Tuesday, January 11, 2011

Businesses don't create jobs

I recently hired my first employee. I may be hiring two more by the end of this month. Most people would say I've just created 3 jobs.


They would be wrong.

My business provides a service in a more efficient way than the competition, allowing one person to do the work of two. So whenever I get enough new business to hire another person, the competition has to lay off two people. So rather than creating jobs, as my business is successful it accomplishes a net destruction of jobs.

And that's the way business works. Every business innovation since the Industrial Revolution has been about destroying jobs by deploying labor-saving techniques. (Actually, that's probably been true since before the Industrial Revolution, but things really took off at that point.)

You see, the true source of jobs is demand, i.e. the desire of people to receive goods and services. People have practically unlimited wants, and it takes work to satisfy those wants. The purpose of competitive enterprise is to find ways to satisfy those wants using less and less work. The more jobs business destroys, the more society is able to satisfy the wants of people using the limited resources available.

The problem is, demand is more than simply somebody wanting something. For business to take the initiative to find a better way to do something, they must believe that they are going to receive something in return, usually money. Simply wanting something by itself is not enough to generate demand...a person must want something AND have something to give in exchange. Then you have demand, and it's that demand that actually creates jobs.

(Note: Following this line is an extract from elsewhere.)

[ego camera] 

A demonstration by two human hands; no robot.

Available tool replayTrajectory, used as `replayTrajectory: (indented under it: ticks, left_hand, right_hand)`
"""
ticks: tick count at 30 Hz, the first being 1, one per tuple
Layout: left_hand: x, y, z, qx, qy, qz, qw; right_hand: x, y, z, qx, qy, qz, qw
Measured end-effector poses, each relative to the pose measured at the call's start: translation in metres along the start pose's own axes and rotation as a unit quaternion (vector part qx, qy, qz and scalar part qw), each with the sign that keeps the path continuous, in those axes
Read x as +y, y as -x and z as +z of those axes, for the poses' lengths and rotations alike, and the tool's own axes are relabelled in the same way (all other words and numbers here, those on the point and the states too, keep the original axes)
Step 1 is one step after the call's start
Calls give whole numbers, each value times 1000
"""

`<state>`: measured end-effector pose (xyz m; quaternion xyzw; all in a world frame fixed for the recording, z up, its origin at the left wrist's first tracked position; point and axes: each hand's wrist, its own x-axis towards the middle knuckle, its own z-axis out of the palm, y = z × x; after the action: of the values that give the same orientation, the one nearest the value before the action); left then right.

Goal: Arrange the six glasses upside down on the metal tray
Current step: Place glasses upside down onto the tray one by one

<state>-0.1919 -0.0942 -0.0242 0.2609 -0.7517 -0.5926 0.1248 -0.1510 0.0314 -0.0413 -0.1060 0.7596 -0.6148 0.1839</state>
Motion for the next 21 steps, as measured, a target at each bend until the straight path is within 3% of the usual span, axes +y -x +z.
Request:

So in a perfect world, businesses destroy jobs, freeing those people up to do other jobs and meet other needs by performing new jobs...more productive jobs. As long as they are able to transition into new jobs relatively quickly, then overall demand will be maintained and more jobs will continually be created for the people whose jobs are destroyed by business. But, in the real world, it's entirely possible that people whose jobs are destroyed in this process might not be able to find a new job for some time. This would happen if the wealth from the new processes accrues to a small group of people, and the demand for goods/services from this small group of people does not rise fast enough to offset the lost demand from the people who lost jobs. As a result, the overall level of demand might drop, or at least not rise fast enough to create jobs at a fast enough pace to replace the jobs being killed by business. The wealth will steadily accrue into fewer and fewer hands as fewer people are needed to satisfy the overall demand of society.

In fact, looking at history would suggest that what I've just described is the natural order of things. The Great Depression occurred just as the US reached historically high levels of income disparity. The Great Recession occurred when the US returned to such historically high levels. Looking at other nations around the world and through history does not reveal many examples of highly affluent societies with high levels of income inequality.

The obvious solution when the system gets "gummed up" in this way would seem fairly logical. A massive redistribution of wealth.

In fact, this is exactly what occurred to end the Great Depression. First, New Deal programs were enacted that raised taxes and provided jobs for many unemployed people, and this created real GDP growth of about 10% annually for almost a decade, a feat never matched before or since in this country. However, the New Deal was followed by WWII, which in economics terms was simply a larger version of the New Deal. Even more wealth was confiscated from the richest members of society, and even more jobs were created for everybody else, and furthermore people had very little to spend money on because so many materials were going to the war effort. Once WWII ended, wealth had been massively redistributed in our nation, and healthy long-term growth returned to the economy for decades.

Of course, the idea is not new...it's actually at least as old as the Old Testament of the Bible. Even in ancient Hebrew society, the law called for a Jubilee to occur every 50 years. During this jubilee year, debts were cancelled and land was redistributed. It's interesting that for well over 3,000 years now, it has been obvious that societies "naturally" experience a concentration of wealth that becomes unhealthy for the entire economy. Over 3,000 years ago, societies saw the need to periodically push the "reset" button on the economy.

Businesses destroy jobs. Demand creates jobs. When business does its job well, it will destroy nearly all of the jobs in society, which will eliminate nearly all of the demand in society. For a competitive free enterprise system to work in the long run, it has to be reset from time to time. So why does our society continue to strongly resist such policies even though they're the obvious solution to our current economic problems?

1 Comments:

Anonymous Another Anonymous said...

Good post. David Ricardo made the point of the deflationary effect of technological progress first. According to Michael Hudson, Jubilees were mainly to counter the effect of compound interest.